The required answer is every line of the data containing the word "coordinates".

==========

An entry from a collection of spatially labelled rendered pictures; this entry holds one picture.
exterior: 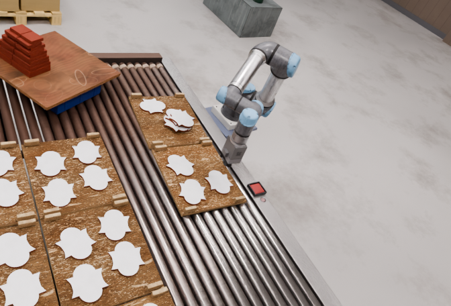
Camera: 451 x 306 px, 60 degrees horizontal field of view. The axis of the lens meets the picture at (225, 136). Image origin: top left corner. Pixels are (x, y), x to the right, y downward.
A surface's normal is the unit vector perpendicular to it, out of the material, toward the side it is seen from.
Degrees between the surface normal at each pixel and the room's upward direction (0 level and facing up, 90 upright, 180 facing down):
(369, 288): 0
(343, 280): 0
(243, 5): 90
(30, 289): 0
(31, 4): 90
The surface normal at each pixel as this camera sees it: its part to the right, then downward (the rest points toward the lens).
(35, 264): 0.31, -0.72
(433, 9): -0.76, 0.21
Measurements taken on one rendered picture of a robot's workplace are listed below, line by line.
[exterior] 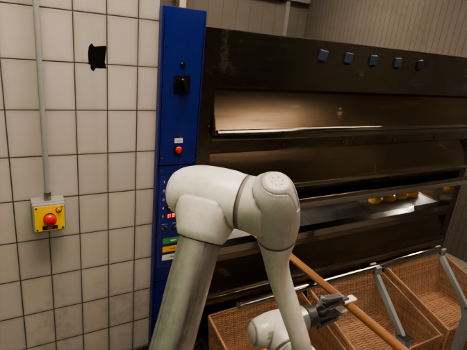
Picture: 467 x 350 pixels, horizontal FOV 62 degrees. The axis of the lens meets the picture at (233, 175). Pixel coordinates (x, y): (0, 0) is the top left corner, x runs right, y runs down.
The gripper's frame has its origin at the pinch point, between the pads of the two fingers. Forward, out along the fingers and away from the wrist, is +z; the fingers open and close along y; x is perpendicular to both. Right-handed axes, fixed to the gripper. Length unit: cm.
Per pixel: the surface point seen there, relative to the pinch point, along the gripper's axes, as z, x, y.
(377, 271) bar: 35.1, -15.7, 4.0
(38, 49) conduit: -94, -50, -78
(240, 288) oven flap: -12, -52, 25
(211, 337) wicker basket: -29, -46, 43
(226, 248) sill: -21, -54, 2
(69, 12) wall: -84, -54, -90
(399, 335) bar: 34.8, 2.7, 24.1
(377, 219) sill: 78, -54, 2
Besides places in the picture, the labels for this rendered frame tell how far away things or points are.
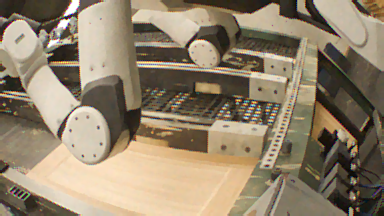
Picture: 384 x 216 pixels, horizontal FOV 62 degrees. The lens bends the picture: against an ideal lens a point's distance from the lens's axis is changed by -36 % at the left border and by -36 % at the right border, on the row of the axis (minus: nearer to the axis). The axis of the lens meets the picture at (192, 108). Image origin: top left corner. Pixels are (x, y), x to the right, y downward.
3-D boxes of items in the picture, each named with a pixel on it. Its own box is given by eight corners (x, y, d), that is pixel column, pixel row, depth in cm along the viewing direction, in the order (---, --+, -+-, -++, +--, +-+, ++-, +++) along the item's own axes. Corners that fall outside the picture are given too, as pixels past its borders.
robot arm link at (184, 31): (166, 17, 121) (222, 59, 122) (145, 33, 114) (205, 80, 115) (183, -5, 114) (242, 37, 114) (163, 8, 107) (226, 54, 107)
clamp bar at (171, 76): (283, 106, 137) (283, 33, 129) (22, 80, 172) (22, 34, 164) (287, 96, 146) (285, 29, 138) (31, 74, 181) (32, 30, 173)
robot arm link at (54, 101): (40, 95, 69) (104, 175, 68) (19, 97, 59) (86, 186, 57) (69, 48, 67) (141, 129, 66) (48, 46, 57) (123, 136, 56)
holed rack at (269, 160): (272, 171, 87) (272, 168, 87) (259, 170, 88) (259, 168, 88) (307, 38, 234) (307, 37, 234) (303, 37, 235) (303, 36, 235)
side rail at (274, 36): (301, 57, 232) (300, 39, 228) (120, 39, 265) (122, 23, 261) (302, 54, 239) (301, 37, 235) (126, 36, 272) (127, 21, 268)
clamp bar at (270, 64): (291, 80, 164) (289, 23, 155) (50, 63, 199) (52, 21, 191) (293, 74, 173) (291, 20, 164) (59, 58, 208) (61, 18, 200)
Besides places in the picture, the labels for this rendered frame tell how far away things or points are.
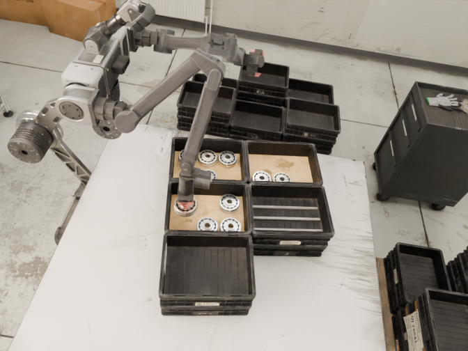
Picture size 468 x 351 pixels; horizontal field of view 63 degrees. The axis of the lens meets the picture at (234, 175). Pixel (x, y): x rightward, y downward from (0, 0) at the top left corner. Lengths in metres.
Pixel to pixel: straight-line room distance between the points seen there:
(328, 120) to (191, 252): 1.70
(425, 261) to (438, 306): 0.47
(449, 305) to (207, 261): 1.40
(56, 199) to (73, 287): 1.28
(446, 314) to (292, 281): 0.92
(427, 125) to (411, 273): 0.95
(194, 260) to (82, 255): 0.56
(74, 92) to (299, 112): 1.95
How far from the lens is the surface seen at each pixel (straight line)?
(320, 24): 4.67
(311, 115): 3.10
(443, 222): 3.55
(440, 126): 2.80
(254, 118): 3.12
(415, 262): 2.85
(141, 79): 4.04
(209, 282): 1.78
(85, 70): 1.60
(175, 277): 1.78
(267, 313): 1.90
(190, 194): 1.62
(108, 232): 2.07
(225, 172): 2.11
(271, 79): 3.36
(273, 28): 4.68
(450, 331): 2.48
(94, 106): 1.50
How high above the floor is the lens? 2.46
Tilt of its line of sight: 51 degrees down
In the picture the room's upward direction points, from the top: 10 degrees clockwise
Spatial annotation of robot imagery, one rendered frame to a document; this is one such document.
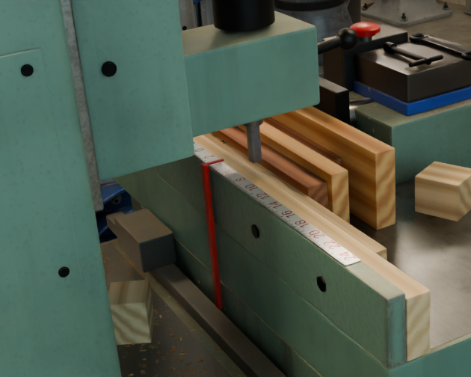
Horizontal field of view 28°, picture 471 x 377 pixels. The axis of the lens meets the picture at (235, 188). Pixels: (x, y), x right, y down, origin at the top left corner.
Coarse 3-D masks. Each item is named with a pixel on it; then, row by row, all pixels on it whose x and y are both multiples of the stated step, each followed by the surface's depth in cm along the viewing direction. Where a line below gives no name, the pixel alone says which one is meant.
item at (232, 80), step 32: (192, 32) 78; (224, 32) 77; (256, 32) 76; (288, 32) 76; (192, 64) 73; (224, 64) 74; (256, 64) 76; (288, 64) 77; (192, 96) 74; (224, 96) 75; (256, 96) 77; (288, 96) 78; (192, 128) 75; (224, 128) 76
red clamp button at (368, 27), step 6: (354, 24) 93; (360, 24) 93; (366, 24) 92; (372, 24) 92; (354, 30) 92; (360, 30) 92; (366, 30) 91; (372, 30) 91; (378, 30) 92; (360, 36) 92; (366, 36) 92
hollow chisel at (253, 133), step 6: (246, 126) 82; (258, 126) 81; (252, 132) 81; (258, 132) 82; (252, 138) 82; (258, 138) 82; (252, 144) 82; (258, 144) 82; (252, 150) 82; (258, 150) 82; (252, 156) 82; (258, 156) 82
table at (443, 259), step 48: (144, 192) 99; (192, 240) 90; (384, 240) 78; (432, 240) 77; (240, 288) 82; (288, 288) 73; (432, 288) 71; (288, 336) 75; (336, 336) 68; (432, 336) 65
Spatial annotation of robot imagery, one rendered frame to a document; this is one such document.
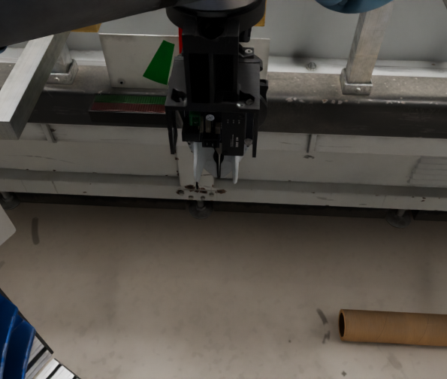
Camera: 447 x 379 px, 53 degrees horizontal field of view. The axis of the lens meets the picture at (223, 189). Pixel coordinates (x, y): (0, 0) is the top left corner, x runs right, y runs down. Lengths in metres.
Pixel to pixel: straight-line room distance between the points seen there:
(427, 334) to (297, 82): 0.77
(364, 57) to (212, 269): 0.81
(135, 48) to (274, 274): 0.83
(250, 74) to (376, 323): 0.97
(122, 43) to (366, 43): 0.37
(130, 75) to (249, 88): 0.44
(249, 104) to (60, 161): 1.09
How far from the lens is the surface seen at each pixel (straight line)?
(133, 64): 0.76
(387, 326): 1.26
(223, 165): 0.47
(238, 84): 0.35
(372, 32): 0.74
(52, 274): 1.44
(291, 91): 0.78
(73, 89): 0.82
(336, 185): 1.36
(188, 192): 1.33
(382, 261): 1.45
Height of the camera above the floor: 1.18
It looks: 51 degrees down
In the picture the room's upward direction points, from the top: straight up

==========

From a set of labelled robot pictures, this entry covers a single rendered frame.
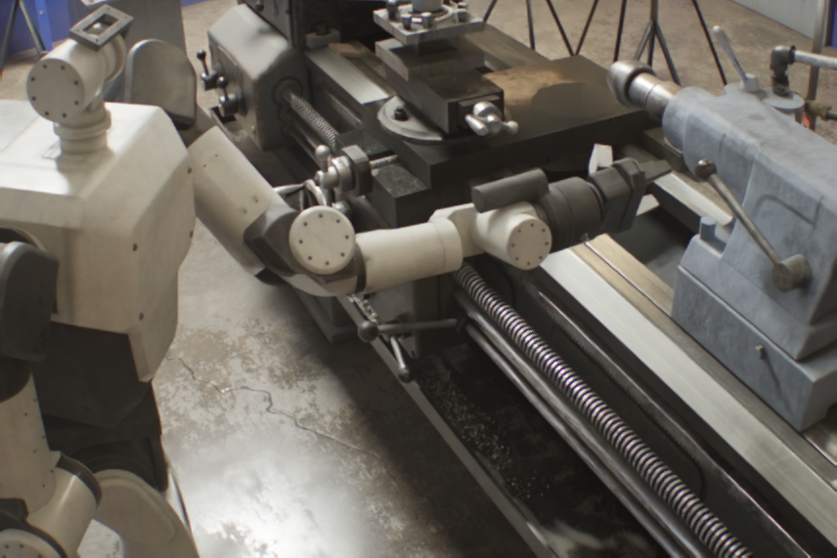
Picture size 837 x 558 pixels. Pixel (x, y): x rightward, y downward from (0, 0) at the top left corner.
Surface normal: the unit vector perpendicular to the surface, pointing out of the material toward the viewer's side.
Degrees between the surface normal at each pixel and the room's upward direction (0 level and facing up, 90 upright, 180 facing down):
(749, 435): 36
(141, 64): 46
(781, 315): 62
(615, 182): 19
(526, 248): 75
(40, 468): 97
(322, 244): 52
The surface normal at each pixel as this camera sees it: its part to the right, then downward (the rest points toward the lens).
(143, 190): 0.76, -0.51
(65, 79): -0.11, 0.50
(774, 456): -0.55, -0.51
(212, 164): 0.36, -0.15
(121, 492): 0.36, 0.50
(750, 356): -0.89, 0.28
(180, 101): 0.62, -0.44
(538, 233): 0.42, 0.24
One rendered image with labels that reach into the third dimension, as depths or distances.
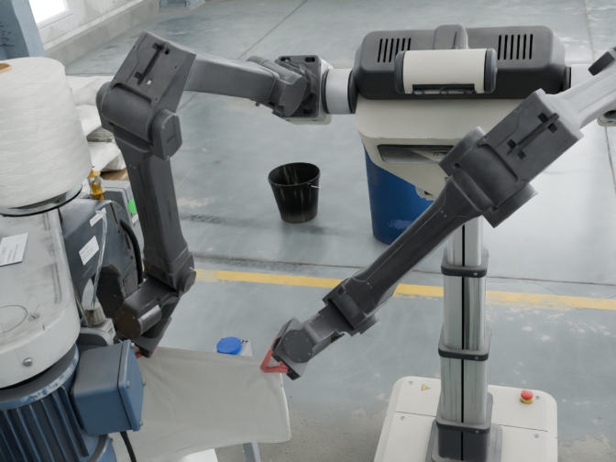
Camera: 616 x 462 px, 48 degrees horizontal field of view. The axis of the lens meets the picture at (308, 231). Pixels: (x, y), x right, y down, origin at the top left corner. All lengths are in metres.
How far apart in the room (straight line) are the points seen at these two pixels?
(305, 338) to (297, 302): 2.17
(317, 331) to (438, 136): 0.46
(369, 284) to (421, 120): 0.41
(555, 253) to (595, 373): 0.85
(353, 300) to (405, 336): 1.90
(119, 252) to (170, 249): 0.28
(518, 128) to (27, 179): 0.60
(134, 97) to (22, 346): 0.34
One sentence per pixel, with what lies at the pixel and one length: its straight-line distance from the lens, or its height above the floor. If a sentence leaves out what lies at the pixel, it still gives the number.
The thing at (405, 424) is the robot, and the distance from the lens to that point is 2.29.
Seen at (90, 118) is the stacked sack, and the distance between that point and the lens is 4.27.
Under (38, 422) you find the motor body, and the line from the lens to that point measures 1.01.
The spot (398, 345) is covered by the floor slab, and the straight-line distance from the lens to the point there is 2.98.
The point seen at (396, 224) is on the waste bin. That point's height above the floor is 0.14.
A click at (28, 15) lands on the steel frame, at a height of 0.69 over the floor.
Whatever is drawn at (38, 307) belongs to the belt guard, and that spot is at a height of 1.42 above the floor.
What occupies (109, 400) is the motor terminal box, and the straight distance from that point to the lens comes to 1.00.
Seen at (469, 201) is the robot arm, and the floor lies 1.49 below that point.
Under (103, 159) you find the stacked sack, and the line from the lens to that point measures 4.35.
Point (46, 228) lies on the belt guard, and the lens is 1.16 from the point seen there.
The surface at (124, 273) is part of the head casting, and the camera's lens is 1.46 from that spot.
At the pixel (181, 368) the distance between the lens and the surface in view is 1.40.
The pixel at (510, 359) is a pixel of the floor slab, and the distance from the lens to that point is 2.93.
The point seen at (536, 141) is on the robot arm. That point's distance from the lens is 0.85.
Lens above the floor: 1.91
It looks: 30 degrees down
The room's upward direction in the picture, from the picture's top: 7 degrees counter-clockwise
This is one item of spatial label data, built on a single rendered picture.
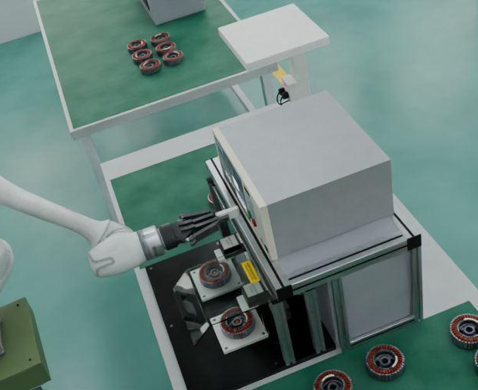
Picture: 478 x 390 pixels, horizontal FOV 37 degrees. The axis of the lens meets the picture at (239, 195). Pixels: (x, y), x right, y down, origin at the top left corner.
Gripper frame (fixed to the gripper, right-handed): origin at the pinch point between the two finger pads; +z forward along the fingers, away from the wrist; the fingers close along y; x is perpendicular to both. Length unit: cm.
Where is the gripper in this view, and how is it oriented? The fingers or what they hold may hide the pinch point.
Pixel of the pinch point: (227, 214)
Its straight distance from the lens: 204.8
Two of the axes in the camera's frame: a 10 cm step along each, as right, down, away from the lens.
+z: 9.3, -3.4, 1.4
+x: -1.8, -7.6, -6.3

==========

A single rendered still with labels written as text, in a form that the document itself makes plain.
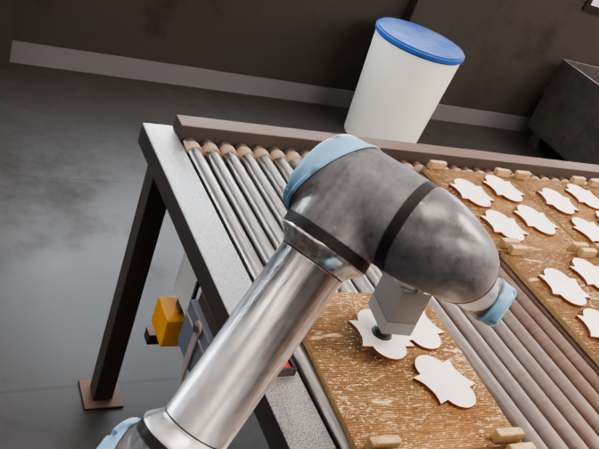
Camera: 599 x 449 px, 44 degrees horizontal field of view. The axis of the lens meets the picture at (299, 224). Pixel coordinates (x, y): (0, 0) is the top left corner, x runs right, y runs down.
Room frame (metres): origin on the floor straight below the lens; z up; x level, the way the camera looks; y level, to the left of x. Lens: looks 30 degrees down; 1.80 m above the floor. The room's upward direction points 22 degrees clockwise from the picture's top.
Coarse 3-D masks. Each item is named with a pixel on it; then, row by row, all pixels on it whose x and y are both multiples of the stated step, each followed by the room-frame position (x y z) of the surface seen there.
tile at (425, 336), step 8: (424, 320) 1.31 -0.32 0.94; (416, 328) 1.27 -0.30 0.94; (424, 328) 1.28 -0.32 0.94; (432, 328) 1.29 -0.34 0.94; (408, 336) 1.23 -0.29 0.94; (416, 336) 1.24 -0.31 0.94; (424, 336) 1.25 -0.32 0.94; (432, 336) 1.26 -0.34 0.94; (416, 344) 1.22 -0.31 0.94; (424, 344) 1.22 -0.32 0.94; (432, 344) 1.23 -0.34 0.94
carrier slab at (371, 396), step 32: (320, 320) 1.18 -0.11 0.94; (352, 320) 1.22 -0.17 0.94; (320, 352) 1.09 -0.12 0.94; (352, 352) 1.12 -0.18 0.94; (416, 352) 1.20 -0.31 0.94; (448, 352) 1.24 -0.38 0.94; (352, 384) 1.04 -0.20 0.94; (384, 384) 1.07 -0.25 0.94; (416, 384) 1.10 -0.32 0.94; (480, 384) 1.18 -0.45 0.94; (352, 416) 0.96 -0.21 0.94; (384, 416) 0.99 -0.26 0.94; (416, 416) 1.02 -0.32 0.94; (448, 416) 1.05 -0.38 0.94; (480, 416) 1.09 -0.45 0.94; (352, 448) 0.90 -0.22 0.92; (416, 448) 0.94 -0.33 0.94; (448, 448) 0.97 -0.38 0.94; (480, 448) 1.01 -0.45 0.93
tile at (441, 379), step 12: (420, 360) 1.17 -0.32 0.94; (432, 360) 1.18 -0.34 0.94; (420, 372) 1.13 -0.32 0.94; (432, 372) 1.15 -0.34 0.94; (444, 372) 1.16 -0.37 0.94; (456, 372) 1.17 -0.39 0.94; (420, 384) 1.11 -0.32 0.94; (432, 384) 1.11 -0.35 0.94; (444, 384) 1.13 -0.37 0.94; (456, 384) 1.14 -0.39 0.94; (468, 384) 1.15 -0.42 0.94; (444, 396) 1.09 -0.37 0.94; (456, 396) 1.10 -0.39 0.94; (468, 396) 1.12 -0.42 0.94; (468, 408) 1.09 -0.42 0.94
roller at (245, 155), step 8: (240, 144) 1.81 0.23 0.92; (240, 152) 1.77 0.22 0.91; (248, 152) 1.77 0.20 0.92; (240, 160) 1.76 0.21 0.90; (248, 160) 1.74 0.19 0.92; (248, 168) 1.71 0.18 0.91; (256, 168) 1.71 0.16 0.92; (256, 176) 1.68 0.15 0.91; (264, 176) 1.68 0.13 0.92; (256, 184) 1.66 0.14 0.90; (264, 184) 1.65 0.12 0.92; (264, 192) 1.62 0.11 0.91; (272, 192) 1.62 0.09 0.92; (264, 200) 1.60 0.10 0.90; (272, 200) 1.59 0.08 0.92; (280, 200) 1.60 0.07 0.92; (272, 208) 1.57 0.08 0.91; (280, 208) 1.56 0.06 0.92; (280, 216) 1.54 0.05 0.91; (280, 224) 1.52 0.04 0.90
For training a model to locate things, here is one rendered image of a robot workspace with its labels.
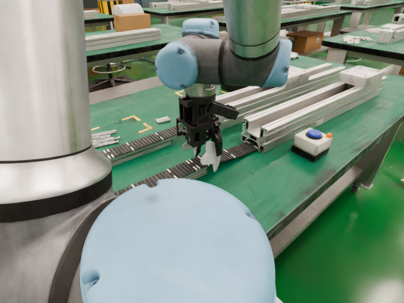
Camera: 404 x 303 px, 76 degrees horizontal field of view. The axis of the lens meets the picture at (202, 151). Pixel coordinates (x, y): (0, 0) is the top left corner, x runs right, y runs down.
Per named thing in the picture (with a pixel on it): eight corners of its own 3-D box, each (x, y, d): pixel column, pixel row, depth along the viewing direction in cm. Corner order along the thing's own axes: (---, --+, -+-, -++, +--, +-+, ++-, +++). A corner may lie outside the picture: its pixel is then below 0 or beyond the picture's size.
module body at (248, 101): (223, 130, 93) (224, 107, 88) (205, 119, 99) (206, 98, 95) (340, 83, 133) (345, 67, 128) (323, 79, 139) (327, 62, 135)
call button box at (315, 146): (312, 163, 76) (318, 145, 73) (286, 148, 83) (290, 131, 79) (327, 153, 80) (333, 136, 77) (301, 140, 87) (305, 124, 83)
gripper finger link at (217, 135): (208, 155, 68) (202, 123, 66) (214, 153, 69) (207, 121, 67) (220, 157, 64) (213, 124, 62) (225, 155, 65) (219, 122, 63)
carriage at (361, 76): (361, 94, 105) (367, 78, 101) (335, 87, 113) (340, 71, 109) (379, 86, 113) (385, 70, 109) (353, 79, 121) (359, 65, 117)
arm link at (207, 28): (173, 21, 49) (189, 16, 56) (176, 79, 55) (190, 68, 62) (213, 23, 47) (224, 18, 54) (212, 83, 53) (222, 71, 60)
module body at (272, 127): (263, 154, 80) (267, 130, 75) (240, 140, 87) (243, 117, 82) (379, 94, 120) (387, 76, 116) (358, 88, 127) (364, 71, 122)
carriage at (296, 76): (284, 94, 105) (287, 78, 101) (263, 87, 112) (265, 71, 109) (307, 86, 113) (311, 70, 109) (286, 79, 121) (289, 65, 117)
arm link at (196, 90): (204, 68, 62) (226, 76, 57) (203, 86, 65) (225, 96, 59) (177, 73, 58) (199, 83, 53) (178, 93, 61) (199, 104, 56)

==========

**SOLUTION TO THIS TASK:**
Picture: 467 x 350 pixels, horizontal FOV 62 degrees. The axis of the lens meets the picture at (233, 175). Pixel coordinates (x, y): (0, 0) is the top left corner, x runs right, y runs down.
Camera: 447 x 379 px, 53 degrees horizontal field of view. The axis of the lens meets the picture at (223, 189). Pixel coordinates (x, y): (0, 0) is the top left corner, x runs right, y runs down. Lengths in metres.
Camera: 599 x 449 px, 44 degrees horizontal field of view. The axis of the lens meets the picture at (299, 224). Pixel coordinates (x, y): (0, 0) is the top left corner, x runs right, y runs down.
Camera: 404 x 303 px, 76 degrees horizontal field of view. The axis of the lens meets the picture at (202, 151). Pixel coordinates (x, y): (0, 0) is the top left corner, x runs right, y runs down.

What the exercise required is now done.